What to do. All lines in the material containing the word "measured" need to be copied.

Collected data.
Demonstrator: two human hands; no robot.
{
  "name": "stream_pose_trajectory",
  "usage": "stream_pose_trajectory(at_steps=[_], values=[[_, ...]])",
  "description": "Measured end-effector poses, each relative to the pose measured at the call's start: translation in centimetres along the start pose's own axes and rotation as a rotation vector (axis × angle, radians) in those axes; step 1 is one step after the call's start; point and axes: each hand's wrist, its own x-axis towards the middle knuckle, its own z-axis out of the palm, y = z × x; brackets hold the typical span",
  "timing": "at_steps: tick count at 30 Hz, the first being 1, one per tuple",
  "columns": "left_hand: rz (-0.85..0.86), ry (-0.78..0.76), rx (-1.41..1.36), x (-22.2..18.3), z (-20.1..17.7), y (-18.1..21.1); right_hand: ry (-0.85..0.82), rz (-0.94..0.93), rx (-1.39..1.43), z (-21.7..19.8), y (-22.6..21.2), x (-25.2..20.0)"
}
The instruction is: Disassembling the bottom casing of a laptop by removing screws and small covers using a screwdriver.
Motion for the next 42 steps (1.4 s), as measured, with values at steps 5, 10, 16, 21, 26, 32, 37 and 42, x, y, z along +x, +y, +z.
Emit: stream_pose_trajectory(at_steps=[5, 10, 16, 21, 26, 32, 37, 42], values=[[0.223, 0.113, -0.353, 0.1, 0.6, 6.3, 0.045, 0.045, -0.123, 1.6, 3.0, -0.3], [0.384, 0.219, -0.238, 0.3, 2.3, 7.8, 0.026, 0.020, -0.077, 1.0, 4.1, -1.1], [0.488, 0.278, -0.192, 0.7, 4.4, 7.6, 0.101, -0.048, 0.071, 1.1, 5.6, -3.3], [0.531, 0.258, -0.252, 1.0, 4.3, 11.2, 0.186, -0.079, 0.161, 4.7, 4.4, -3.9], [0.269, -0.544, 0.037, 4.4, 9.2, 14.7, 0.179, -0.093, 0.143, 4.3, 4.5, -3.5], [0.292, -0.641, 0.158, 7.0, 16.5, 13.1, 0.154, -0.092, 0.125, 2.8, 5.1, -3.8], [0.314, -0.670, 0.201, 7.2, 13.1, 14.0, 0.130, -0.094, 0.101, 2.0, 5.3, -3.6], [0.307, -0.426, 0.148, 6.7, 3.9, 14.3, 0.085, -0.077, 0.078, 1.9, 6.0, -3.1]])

Task result.
  "description": "Measured end-effector poses, each relative to the pose measured at the call's start: translation in centimetres along the start pose's own axes and rotation as a rotation vector (axis × angle, radians) in those axes; step 1 is one step after the call's start; point and axes: each hand's wrist, its own x-axis towards the middle knuckle, its own z-axis out of the palm, y = z × x; brackets hold the typical span",
Motion for the next 42 steps (1.4 s), as measured, with values at steps 5, 10, 16, 21, 26, 32, 37 and 42, x, y, z along +x, +y, +z.

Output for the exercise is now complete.